- _Work order_
Word for word, set down the listing that appears after this line.

━━ Data extract

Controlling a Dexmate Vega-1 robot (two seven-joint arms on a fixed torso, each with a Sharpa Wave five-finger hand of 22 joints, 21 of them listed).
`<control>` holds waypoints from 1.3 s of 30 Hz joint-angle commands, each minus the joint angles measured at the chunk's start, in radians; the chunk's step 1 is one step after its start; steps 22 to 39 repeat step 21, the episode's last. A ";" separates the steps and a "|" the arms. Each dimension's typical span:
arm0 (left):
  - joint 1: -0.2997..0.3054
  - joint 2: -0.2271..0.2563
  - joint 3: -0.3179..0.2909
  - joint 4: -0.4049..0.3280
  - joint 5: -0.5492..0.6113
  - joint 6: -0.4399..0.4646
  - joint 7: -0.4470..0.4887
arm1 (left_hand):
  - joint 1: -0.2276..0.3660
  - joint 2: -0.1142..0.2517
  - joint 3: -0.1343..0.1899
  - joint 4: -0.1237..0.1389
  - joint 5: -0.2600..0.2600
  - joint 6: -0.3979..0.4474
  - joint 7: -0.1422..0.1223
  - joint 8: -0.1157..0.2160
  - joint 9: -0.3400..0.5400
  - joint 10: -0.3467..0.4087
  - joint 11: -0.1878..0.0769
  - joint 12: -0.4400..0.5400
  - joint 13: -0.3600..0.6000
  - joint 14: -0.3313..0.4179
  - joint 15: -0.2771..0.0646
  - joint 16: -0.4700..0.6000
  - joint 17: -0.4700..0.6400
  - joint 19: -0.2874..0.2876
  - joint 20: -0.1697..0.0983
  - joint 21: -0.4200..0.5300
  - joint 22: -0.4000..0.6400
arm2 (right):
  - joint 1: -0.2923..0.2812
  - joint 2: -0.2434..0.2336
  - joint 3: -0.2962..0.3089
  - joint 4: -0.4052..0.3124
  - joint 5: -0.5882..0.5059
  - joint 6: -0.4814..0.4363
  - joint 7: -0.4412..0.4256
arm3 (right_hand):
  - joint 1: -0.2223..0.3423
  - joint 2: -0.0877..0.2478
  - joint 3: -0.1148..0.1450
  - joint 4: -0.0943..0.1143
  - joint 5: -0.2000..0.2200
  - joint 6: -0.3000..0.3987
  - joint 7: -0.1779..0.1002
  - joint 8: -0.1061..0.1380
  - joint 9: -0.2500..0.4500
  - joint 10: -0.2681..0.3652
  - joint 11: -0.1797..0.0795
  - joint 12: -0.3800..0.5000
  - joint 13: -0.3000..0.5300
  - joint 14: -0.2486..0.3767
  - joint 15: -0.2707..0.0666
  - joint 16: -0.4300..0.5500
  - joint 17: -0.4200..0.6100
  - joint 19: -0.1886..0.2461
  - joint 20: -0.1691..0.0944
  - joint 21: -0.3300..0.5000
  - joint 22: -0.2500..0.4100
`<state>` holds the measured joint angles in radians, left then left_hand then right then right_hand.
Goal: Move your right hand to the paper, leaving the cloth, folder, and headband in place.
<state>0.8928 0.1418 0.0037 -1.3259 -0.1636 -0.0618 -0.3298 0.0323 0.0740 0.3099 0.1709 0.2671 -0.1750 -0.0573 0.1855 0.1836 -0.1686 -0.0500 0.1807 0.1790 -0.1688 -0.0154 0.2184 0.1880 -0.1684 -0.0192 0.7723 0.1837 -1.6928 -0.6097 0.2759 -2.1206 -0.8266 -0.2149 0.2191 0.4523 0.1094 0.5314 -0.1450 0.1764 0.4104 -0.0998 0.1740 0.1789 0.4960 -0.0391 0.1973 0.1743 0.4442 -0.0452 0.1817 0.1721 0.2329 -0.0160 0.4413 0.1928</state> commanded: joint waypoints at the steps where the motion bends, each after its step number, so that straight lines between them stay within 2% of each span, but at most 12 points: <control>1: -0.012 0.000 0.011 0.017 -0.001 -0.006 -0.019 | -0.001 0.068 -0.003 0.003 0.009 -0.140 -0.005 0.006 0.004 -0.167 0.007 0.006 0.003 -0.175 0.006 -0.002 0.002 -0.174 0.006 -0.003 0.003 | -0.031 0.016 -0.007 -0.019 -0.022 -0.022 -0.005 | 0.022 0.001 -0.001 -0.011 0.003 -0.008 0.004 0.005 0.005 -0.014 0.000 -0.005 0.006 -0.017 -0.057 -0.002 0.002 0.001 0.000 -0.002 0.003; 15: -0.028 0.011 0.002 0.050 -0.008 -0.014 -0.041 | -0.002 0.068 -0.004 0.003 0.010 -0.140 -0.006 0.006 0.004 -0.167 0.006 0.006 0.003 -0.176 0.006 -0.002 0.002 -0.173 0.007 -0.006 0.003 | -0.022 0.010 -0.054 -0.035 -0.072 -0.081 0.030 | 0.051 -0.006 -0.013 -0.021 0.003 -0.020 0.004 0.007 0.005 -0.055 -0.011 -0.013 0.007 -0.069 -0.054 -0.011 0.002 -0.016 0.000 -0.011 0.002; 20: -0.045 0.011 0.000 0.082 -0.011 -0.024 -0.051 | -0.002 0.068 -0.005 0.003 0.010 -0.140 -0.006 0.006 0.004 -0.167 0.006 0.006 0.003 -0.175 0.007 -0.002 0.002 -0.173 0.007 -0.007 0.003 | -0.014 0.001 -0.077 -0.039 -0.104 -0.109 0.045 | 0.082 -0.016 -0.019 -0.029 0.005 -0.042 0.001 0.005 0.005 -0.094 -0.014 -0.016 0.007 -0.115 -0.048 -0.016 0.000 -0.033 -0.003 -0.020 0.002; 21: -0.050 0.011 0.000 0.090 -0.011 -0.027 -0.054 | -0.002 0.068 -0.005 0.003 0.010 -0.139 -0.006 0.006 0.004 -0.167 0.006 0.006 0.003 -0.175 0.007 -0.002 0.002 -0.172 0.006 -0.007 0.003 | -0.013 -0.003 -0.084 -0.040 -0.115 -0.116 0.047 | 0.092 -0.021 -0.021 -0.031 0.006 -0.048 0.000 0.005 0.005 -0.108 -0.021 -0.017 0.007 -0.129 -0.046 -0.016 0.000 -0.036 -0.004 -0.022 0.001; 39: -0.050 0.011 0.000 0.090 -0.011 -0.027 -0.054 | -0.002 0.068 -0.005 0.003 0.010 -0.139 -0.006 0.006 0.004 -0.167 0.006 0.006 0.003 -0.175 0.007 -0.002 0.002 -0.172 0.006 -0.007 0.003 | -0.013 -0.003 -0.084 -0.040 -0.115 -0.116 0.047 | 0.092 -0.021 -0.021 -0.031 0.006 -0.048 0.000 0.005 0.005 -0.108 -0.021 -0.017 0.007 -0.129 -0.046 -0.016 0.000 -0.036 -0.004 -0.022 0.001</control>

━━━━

- _Reply_
Controlling a Dexmate Vega-1 robot (two seven-joint arms on a fixed torso, each with a Sharpa Wave five-finger hand of 22 joints, 21 of them listed).
`<control>` holds waypoints from 1.3 s of 30 Hz joint-angle commands, each minus the joint angles measured at the chunk's start, in radians; the chunk's step 1 is one step after its start; steps 22 to 39 repeat step 21, the episode's last. A ";" separates the steps and a "|" the arms. Each dimension's typical span:
arm0 (left):
  - joint 1: -0.2997..0.3054
  - joint 2: -0.2271..0.2563
  - joint 3: -0.3179..0.2909
  - joint 4: -0.4049..0.3280
  - joint 5: -0.5492..0.6113
  - joint 6: -0.4399..0.4646
  - joint 7: -0.4470..0.4887
arm1 (left_hand):
  - joint 1: -0.2276..0.3660
  - joint 2: -0.1142..0.2517
  - joint 3: -0.1343..0.1899
  - joint 4: -0.1237..0.1389
  - joint 5: -0.2600..0.2600
  - joint 6: -0.3979..0.4474
  - joint 7: -0.1422..0.1223
  - joint 8: -0.1157..0.2160
  - joint 9: -0.3400..0.5400
  - joint 10: -0.3467..0.4087
  - joint 11: -0.1878..0.0769
  - joint 12: -0.4400..0.5400
  - joint 13: -0.3600..0.6000
  - joint 14: -0.3313..0.4179
  - joint 15: -0.2771..0.0646
  - joint 16: -0.4700..0.6000
  - joint 17: -0.4700..0.6400
  - joint 19: -0.2874..0.2876
  - joint 20: -0.1697..0.0983
  - joint 21: -0.4200..0.5300
  - joint 22: -0.4000..0.6400
arm2 (right):
  - joint 1: -0.2923..0.2812
  - joint 2: -0.2434..0.2336
  - joint 3: -0.2962..0.3089
  - joint 4: -0.4052..0.3124
  - joint 5: -0.5882..0.5059
  - joint 6: -0.4814..0.4363
  - joint 7: -0.4412..0.4256
arm3 (right_hand):
  - joint 1: -0.2223..0.3423
  - joint 2: -0.0877..0.2478
  - joint 3: -0.1148..0.1450
  - joint 4: -0.0943..0.1143
  - joint 5: -0.2000..0.2200
  - joint 6: -0.3000..0.3987
  - joint 7: -0.1779..0.1002
  - joint 8: -0.1061..0.1380
  - joint 9: -0.2500..0.4500
  - joint 10: -0.2681..0.3652
  - joint 11: -0.1797..0.0795
  - joint 12: -0.3800..0.5000
  - joint 13: -0.3000..0.5300
  - joint 14: -0.2486..0.3767
  - joint 15: -0.2707..0.0666
  - joint 16: -0.4300..0.5500
  - joint 17: -0.4200..0.6100
  - joint 19: -0.1886..0.2461
  - joint 20: -0.1691..0.0944
  - joint 21: -0.3300..0.5000
  - joint 22: -0.2500..0.4100
`<state>` holds the measured joint angles in radians, left then left_hand then right then right_hand.
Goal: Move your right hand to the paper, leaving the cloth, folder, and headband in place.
<state>0.8928 0.1418 0.0037 -1.3259 -0.1636 -0.0618 -0.3298 0.0323 0.0740 0.3099 0.1709 0.2671 -0.1750 -0.0573 0.1855 0.1836 -0.1686 -0.0500 0.1807 0.1790 -0.1688 -0.0154 0.2184 0.1880 -0.1684 -0.0192 0.7723 0.1837 -1.6928 -0.6097 0.2759 -2.1206 -0.8266 -0.2149 0.2191 0.4523 0.1094 0.5314 -0.1450 0.1764 0.4104 -0.0998 0.1740 0.1789 0.4960 -0.0391 0.1973 0.1743 0.4442 -0.0452 0.1817 0.1721 0.2329 -0.0160 0.4413 0.1928</state> commanded: joint waypoints at the steps where the motion bends, each after its step number, so that straight lines between them stay within 2% of each span, but at most 12 points: <control>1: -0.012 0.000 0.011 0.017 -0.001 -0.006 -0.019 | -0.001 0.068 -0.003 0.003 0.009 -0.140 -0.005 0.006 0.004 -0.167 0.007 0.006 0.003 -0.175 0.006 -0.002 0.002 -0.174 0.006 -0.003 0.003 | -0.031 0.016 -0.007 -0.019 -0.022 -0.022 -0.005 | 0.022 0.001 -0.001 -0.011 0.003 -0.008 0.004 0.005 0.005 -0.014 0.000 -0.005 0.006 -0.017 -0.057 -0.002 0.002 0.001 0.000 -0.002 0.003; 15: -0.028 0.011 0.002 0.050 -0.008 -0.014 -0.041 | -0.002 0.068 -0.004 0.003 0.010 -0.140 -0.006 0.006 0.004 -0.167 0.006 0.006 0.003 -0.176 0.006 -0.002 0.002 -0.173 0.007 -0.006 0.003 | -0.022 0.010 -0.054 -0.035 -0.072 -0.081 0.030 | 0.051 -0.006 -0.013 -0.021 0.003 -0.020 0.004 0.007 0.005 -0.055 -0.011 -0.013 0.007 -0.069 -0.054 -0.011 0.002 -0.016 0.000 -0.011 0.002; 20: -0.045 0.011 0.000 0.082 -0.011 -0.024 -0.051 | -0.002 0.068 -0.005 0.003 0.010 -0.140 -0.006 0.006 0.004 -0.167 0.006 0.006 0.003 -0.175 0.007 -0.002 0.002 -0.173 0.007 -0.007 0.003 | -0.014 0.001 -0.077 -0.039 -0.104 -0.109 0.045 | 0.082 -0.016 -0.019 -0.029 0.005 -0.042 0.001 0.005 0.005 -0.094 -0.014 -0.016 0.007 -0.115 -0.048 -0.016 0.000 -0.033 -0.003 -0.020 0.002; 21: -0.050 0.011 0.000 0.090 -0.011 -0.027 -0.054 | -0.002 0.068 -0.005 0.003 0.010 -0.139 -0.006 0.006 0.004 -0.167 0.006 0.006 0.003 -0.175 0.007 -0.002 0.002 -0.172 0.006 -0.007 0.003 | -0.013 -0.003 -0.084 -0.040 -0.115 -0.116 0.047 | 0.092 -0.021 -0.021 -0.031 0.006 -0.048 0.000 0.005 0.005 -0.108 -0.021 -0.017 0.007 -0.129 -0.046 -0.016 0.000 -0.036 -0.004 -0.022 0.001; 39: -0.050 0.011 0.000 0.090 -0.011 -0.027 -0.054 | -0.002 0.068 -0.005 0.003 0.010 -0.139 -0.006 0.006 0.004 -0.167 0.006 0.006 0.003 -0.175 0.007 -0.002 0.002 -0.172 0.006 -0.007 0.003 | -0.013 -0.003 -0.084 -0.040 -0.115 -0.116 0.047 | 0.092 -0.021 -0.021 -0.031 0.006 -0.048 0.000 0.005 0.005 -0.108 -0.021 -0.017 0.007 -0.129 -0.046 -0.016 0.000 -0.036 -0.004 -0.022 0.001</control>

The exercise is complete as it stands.